▸ WORK INSTRUCTION:
Give again, exactly and only, the lines running from the one with "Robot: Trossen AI" to the end of the material below; leave out pictures.

───── DATASET SECTION

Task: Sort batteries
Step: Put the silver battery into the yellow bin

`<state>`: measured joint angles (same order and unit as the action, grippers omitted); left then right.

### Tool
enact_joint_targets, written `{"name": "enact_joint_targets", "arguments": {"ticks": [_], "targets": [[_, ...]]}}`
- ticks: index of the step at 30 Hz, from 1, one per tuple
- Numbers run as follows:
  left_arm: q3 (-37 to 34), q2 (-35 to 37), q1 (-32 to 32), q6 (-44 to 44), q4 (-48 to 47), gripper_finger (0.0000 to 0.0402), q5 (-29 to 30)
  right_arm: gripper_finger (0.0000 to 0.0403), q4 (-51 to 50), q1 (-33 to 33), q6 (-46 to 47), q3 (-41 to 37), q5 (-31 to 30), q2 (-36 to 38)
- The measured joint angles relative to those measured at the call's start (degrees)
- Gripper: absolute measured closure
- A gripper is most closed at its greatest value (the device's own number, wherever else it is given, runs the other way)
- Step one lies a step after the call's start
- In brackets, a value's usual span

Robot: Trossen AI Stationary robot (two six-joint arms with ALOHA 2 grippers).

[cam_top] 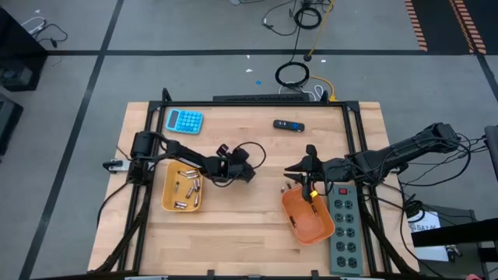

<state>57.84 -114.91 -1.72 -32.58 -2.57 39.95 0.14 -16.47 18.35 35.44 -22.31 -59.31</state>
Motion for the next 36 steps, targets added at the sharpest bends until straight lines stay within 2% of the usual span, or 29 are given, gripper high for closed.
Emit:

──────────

▸ WRITTEN ANSWER:
Robot: Trossen AI Stationary robot (two six-joint arms with ALOHA 2 grippers).

[cam_top] 

<state>57.84 -114.91 -1.72 -32.58 -2.57 39.95 0.14 -16.47 18.35 35.44 -22.31 -59.31</state>
Motion for the next 36 steps, targets added at the sharpest bends until straight lines stay within 2% of the usual span, or 29 are given, gripper high for closed.
Emit:

Nothing further remains in the output.